* **To do**
Among the lines below, keep only those from the one containing "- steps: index" through the one containing "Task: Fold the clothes", and reproduce them exactly.

* **Stored records**
-------

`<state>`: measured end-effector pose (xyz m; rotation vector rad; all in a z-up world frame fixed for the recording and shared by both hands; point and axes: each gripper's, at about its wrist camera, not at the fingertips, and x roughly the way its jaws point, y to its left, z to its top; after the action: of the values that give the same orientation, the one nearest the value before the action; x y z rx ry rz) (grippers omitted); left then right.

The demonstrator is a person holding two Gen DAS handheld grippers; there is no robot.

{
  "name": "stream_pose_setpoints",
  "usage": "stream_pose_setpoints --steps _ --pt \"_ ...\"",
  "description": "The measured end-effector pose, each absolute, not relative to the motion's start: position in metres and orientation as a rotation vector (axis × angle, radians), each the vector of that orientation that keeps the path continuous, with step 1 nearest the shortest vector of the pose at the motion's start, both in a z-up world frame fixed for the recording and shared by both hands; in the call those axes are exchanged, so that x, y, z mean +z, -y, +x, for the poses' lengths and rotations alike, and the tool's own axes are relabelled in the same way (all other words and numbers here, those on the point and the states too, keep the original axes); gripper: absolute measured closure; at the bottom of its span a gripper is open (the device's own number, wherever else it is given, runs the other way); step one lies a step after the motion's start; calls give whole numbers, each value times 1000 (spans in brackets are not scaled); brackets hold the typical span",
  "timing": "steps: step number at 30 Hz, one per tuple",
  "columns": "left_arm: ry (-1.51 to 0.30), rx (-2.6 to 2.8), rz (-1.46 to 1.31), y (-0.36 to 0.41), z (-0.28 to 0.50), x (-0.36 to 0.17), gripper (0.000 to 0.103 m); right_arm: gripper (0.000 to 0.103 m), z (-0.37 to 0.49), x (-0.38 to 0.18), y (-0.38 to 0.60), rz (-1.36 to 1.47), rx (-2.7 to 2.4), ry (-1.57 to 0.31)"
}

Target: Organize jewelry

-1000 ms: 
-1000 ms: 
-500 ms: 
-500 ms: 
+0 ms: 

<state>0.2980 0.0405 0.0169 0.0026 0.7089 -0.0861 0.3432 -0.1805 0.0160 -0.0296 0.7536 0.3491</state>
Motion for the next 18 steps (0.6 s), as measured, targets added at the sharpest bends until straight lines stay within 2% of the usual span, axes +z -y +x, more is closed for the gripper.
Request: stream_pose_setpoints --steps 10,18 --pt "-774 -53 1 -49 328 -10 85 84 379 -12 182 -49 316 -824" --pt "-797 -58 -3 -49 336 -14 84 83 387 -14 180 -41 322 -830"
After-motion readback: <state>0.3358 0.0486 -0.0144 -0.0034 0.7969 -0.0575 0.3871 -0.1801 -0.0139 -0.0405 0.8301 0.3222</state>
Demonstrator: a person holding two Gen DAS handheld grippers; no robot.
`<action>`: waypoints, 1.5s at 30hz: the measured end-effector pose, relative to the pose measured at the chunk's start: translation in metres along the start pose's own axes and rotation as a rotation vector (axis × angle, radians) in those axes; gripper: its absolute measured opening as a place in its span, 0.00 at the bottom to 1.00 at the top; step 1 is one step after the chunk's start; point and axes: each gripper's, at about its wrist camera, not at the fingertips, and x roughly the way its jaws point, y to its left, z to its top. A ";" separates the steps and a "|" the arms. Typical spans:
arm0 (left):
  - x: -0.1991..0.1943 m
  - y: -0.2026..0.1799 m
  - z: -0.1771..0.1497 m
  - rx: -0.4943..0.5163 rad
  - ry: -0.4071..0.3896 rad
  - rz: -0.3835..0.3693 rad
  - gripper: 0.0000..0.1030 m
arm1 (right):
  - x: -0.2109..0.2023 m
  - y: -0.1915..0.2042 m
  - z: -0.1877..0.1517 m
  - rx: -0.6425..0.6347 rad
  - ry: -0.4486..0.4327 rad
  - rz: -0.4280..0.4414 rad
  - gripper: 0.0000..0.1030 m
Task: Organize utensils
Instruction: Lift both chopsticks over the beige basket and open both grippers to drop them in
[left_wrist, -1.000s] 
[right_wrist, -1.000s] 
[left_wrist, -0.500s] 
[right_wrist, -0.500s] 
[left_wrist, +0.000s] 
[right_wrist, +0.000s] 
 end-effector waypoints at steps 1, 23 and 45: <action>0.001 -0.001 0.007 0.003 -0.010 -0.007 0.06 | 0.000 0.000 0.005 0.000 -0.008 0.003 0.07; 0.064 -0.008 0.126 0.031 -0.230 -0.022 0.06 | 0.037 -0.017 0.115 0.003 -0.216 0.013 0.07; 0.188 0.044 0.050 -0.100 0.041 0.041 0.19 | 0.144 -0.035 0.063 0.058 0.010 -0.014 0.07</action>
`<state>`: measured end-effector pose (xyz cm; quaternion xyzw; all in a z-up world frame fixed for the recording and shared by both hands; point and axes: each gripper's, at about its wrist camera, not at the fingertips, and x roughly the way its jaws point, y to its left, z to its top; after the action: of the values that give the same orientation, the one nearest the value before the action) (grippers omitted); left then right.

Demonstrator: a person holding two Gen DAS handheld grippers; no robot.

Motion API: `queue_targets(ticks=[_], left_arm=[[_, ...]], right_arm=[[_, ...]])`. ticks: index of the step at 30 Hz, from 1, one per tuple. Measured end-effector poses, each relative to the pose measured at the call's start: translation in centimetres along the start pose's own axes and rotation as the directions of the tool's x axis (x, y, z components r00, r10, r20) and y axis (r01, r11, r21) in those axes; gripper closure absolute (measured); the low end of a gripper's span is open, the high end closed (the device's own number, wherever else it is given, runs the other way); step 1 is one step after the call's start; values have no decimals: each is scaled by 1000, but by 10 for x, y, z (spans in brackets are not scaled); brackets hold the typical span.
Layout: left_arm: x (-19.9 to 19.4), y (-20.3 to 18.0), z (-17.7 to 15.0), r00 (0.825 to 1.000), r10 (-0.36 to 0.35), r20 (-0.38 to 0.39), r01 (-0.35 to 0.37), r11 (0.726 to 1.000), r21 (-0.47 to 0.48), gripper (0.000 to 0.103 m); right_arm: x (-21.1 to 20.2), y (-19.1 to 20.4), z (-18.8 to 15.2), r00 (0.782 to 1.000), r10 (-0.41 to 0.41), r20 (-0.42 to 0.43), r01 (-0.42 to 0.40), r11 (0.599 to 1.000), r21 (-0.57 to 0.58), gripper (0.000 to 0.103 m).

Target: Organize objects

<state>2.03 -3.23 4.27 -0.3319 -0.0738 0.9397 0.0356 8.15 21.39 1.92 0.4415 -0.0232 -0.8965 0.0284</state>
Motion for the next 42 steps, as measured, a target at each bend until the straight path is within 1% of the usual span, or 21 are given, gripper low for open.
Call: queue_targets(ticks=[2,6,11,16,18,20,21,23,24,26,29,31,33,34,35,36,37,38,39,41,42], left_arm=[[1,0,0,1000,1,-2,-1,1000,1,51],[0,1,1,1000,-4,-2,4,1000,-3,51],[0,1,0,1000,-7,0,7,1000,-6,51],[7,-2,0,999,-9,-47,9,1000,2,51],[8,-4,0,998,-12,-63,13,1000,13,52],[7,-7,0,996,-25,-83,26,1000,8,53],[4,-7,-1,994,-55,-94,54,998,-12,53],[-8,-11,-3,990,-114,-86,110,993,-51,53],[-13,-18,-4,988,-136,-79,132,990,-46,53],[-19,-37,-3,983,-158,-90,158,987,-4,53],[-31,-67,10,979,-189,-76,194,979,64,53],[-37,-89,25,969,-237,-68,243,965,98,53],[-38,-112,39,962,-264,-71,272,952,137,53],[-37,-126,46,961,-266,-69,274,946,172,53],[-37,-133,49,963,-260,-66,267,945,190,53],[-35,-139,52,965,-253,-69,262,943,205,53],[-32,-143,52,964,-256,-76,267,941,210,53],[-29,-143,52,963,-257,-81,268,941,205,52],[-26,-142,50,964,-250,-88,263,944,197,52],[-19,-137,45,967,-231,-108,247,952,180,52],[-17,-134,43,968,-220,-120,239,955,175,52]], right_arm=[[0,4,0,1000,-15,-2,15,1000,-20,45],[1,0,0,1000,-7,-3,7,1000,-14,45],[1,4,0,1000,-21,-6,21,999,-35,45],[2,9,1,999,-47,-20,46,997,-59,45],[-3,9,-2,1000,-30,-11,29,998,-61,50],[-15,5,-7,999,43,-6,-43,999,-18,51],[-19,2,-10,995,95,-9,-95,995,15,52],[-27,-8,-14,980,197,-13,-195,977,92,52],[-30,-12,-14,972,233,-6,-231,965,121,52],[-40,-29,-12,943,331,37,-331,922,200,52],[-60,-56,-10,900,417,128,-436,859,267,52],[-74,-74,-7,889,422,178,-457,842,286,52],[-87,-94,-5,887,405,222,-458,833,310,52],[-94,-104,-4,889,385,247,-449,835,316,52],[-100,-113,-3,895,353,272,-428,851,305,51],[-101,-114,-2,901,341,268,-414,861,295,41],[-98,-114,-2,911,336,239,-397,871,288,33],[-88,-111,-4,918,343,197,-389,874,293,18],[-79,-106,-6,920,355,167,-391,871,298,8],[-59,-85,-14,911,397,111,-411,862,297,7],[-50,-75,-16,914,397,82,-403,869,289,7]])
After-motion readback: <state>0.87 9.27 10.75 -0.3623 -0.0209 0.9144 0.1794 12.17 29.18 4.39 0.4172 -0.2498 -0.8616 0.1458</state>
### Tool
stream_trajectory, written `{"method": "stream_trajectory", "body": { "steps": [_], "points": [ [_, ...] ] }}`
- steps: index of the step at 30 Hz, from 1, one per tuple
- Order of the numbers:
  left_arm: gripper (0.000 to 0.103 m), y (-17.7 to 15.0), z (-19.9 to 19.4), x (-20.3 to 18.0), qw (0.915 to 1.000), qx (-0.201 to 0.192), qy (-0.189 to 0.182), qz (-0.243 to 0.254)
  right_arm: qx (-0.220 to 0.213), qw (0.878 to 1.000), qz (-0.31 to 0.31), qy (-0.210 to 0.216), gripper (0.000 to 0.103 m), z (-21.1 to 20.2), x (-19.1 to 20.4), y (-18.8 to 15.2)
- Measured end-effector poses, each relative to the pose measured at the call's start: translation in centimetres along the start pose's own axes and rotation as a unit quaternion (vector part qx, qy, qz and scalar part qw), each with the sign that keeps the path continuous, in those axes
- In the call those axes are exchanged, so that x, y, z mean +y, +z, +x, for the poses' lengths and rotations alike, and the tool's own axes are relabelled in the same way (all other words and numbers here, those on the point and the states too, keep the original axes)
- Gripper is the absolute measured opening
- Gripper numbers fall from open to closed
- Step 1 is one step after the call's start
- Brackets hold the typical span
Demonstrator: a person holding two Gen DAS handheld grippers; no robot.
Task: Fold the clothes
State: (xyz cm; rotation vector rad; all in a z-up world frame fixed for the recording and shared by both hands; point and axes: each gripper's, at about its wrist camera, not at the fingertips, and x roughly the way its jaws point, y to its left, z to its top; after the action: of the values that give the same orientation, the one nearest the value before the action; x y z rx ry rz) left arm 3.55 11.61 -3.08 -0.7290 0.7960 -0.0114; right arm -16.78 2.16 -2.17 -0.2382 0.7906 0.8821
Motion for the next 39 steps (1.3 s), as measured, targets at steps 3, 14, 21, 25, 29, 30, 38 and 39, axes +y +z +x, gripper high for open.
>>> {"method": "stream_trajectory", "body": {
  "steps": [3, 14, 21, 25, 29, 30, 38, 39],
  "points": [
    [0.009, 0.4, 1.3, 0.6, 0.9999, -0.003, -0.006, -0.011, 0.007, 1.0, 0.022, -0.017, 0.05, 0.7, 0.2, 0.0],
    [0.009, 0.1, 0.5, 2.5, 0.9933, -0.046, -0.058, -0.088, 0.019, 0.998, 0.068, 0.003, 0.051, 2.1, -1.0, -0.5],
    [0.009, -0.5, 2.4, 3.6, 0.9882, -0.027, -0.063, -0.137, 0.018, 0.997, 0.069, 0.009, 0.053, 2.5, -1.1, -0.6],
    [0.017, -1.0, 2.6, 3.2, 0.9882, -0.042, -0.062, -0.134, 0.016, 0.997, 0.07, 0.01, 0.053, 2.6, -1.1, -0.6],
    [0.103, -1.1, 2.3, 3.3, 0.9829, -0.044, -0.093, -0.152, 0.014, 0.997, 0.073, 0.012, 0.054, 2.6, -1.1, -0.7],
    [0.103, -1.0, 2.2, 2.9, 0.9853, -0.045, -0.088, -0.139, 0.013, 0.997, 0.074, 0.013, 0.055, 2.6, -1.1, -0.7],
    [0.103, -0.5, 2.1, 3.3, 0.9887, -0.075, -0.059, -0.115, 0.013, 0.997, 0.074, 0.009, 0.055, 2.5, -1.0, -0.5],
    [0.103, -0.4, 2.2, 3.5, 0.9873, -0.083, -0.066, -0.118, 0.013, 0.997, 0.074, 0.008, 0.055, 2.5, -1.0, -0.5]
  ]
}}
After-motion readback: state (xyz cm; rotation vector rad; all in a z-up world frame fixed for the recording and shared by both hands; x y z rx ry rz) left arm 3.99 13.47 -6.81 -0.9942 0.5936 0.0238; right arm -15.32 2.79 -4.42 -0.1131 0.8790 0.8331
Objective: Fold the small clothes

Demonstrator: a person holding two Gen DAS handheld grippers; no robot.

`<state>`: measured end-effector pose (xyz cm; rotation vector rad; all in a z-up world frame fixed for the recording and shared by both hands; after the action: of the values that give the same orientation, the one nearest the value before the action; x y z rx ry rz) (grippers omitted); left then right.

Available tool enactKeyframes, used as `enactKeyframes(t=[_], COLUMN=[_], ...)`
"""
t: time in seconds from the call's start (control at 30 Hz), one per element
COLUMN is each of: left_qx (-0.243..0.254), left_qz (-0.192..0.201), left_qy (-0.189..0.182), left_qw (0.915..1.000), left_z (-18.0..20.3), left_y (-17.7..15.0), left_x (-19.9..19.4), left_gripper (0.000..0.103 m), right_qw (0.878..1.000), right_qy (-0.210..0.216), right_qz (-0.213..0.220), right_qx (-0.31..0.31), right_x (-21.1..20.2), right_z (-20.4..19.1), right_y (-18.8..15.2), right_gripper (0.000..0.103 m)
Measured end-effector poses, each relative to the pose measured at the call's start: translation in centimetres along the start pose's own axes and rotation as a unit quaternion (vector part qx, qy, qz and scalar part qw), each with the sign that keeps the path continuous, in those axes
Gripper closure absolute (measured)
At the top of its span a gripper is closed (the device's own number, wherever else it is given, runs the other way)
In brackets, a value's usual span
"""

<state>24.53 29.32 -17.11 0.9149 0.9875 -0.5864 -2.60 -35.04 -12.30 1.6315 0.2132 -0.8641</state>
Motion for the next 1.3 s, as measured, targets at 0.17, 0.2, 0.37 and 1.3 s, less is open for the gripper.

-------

* **Response box**
- steps: index of the step at 30 Hz, from 1, one per tuple
- Order of the numbers:
  left_arm: gripper (0.000 to 0.103 m), y (-17.7 to 15.0), z (-19.9 to 19.4), x (-20.3 to 18.0), qw (0.915 to 1.000), qx (-0.201 to 0.192), qy (-0.189 to 0.182), qz (-0.243 to 0.254)
  right_arm: qx (-0.220 to 0.213), qw (0.878 to 1.000), qz (-0.31 to 0.31), qy (-0.210 to 0.216), gripper (0.000 to 0.103 m), z (-21.1 to 20.2), x (-19.1 to 20.4), y (-18.8 to 15.2)
- Measured end-effector poses, each relative to the pose measured at the call's start: translation in centimetres along the start pose's own axes and rotation as a unit quaternion (vector part qx, qy, qz and scalar part qw), each with the sign that keeps the path continuous, in those axes
- In the call those axes are exchanged, so that x, y, z mean +y, +z, +x, for the poses' lengths and rotations alike, and the tool's own axes are relabelled in the same way (all other words and numbers here, those on the point and the states too, keep the original axes)
- Gripper is the absolute measured opening
- Gripper numbers fall from open to closed
- Step 1 is one step after the call's start
- Brackets hold the typical span
Demonstrator: a person holding two Gen DAS handheld grippers; no robot.
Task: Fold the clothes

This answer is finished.